It has also emerged that it was one of Panjab University’s most high-profile alumni — Prime Minister Manmohan Singh — who urged his alma mater to participate in the rankings.
Prof Arun K Grover, vice chancellor of Panjab University, said that while the university has been scoring high on research for a few years now, it was coaxed into participating in the rankings this time.
“Prime Minister Manmohan Singh, higher education secretary in the union HRD ministry, Ashok Thakur, and higher education advisor in the Planning Commission, Pawan Agarwal, particularly wanted us to take part and so we did,” Grover told The Indian Express.
“The fact is that if the other universities in the country had the courage to pick up the proforma and send it to the rankings, we would have had at least 8-9 Indian institutes among the top 400.”
Citation record or citation impact refers to how widely the university’s research is being used and valued by the academic community around the world. Here, PU had a citation score of 84.7 while IIT-Kharagpur scored just 35.3, IIT-Kanpur 41.8, IIT-Delhi 38.5 and IIT-Roorkee 53.6.
Panjab University also did much better than the IITs on the ‘international outlook’ parameter, scoring 29.3 while the IITs had scores between 14.7 and 15.6.
That IIT-Kharagpur and IIT-Delhi did not share their data on ‘industry outcome’ also hit their rankings. On teaching though, the three IITs in Delhi, Kharagpur and Kanpur did better than Panjab University.
Citation impact (normalized average citations per paper), research and international outlook together hold over 67 per cent weightage in determining the rankings. Teaching and industry outcome have 30 per cent and 2.5 per cent weightage respectively. In all, 21 Indian institutes participated in the THE rankings and only five of them made it, with Panjab University at the top.
Panjab University, incidentally, is no dark horse. While PU has not captured public imagination the way the universities of Delhi, Hyderabad or Pune have, it is a clear frontrunner when it comes to research.
“In the case of Panjab University - a new entrant to the tables this year thanks to it providing data to us for the first time - it has received an extremely impressive score for citation impact,” said Phil Baty, editor of the Times Higher Education Rankings.
“Panjab also outperforms the IITs in its score for international outlook, which means it is attracting international students and staff, and collaborating with academics from across the globe more so than the IITs. All of this has contributed to Panjab University’s fantastic ranking position as number 1 in India - an achievement in real terms,” Baty told The Indian Express by email.

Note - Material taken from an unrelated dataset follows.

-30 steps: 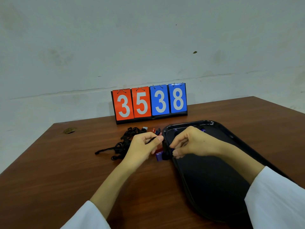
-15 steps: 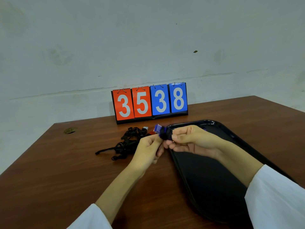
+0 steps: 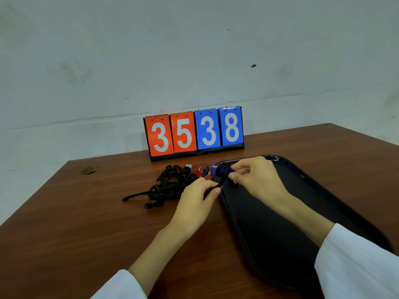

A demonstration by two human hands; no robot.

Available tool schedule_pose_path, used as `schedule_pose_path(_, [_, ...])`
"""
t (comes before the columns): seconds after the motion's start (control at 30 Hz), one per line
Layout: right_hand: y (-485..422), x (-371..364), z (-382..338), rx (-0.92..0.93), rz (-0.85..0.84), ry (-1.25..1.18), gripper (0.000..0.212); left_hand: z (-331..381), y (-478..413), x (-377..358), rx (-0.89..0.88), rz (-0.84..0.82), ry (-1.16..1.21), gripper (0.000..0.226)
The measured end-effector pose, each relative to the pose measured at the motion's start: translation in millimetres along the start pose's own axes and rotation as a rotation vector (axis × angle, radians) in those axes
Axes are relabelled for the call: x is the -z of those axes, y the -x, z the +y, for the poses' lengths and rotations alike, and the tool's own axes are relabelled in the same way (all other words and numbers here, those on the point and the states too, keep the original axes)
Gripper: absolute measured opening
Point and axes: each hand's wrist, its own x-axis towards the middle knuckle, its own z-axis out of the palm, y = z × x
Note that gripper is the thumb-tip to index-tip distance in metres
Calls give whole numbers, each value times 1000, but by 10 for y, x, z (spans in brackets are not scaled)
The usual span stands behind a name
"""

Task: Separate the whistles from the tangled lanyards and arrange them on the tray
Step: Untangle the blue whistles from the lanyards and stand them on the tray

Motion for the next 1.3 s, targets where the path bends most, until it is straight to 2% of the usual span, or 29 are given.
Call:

Baty also brushed aside the contention that IITs being smaller, specialist institutes may have suffered in the ranking process. He said the rankings are designed specifically to recognise excellence at all levels, regardless of the size of an institution.
Vice Chancellor Grover, however, is quick to set aside any comparison with the IITs.
“This is a futile comparison. Panjab University cannot compete with IITs in science & technology just as IITs cannot be compared with say Indian Institute of Science,” Grover said.
Nevertheless, PU overtaking the IITs, has come as a surprise.
Prof Pradipta Banerjee, director of IIT-Roorkee, said he was also ‘quite surprised’ and added that the IIT has been scoring high on research and citations.
“Having said that, it must be considered that in terms of research funding, perception management and so on, we do lag behind. While the IITs will possibly do much better if you compare hard data, on softer criteria like reputation/perception, we usually fall behind and this may need to be corrected,” Banerjee said.